**Directions for this task**
All entries are to be repeated exactly as shown below.

Segment Open

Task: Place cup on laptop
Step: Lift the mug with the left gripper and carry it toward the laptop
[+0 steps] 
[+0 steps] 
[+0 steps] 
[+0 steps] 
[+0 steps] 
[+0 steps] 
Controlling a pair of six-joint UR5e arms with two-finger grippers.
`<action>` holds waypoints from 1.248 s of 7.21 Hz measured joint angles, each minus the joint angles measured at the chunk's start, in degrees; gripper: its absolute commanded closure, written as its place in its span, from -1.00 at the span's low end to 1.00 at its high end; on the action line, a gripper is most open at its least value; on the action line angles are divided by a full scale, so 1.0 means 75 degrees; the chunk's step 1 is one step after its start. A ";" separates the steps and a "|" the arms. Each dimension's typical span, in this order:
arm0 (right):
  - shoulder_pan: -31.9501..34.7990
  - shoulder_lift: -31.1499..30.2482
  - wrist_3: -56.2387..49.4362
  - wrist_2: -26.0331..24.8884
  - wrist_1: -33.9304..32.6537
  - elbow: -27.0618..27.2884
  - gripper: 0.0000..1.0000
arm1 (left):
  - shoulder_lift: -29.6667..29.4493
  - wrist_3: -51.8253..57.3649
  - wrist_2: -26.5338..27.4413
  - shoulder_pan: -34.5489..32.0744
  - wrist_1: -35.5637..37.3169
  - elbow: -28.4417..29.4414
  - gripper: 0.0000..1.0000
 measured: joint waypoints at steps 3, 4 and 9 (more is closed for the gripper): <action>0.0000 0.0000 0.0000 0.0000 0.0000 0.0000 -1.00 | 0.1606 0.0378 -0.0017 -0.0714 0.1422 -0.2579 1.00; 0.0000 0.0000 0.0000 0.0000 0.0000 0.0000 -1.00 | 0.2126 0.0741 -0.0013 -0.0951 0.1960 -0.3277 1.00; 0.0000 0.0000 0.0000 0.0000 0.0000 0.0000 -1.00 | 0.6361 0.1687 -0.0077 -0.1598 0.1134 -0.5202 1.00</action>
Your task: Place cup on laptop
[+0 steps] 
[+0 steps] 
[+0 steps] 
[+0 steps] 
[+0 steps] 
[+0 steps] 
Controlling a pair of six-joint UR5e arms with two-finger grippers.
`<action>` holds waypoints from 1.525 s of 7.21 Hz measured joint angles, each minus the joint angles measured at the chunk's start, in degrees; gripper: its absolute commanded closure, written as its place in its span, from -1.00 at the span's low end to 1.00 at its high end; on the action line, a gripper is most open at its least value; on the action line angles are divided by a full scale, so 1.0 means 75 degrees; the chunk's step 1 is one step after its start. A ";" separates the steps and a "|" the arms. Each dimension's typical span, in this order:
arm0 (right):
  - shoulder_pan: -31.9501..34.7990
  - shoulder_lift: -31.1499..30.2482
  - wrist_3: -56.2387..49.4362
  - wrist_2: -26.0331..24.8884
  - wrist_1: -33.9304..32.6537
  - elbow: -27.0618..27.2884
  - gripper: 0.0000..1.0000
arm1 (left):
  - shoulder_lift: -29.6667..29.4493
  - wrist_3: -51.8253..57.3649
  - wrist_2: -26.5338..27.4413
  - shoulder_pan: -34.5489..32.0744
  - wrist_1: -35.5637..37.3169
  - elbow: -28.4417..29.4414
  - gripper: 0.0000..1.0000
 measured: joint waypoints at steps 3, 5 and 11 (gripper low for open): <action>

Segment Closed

**Exercise answer**
Task: Place cup on laptop
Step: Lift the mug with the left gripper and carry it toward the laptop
[+0 steps] 
[+0 steps] 
[+0 steps] 
[+0 steps] 
[+0 steps] 
[+0 steps] 
Controlling a pair of six-joint UR5e arms with two-finger grippers.
`<action>` holds waypoints from 1.248 s of 7.21 Hz measured joint angles, each minus the joint angles measured at the chunk's start, in degrees; gripper: its absolute commanded closure, written as its place in its span, from -1.00 at the span's low end to 1.00 at its high end; on the action line, a gripper is most open at its least value; on the action line angles are divided by a full scale, so 1.0 means 75 degrees; the chunk's step 1 is one step after its start. A ";" separates the steps and a "|" the arms. Each dimension's typical span, in this order:
arm0 (right):
  - shoulder_pan: -31.9501..34.7990
  - shoulder_lift: -31.1499..30.2482
  - wrist_3: -56.2387..49.4362
  - wrist_2: -26.0331..24.8884
  - wrist_1: -33.9304..32.6537
  - elbow: -27.0618..27.2884
  - gripper: 0.0000..1.0000
arm1 (left):
  - shoulder_lift: -29.6667..29.4493
  - wrist_3: -51.8253..57.3649
  - wrist_2: -26.5338..27.4413
  - shoulder_pan: -34.5489..32.0744
  - wrist_1: -35.5637..37.3169
  - elbow: -28.4417..29.4414
  - gripper: 0.0000..1.0000
 measured: joint waypoints at steps 3, 4 and 9 (more is closed for the gripper): <action>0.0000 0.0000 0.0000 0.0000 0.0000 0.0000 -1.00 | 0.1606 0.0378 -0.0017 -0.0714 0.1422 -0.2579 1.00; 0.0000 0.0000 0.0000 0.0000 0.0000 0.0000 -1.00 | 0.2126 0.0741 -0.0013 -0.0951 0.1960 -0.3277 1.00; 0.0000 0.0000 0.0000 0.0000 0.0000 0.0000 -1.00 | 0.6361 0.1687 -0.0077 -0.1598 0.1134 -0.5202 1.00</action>
Your task: Place cup on laptop
[+0 steps] 
[+0 steps] 
[+0 steps] 
[+0 steps] 
[+0 steps] 
[+0 steps] 
Controlling a pair of six-joint UR5e arms with two-finger grippers.
`<action>` holds waypoints from 1.525 s of 7.21 Hz measured joint angles, each minus the joint angles measured at the chunk's start, in degrees; gripper: its absolute commanded closure, written as its place in its span, from -1.00 at the span's low end to 1.00 at its high end; on the action line, a gripper is most open at its least value; on the action line angles are divided by a full scale, so 1.0 means 75 degrees; the chunk's step 1 is one step after its start. A ";" separates the steps and a "|" the arms. Each dimension's typical span, in this order:
arm0 (right):
  - shoulder_pan: -31.9501..34.7990
  - shoulder_lift: -31.1499..30.2482
  - wrist_3: -56.2387..49.4362
  - wrist_2: -26.0331..24.8884
  - wrist_1: -33.9304..32.6537
  - elbow: -27.0618..27.2884
  - gripper: 0.0000..1.0000
arm1 (left):
  - shoulder_lift: -29.6667..29.4493
  - wrist_3: -51.8253..57.3649
  - wrist_2: -26.5338..27.4413
  - shoulder_pan: -34.5489..32.0744
  - wrist_1: -35.5637..37.3169
  - elbow: -28.4417..29.4414
  - gripper: 0.0000..1.0000
 measured: joint waypoints at steps 3, 5 and 11 (gripper low for open): <action>

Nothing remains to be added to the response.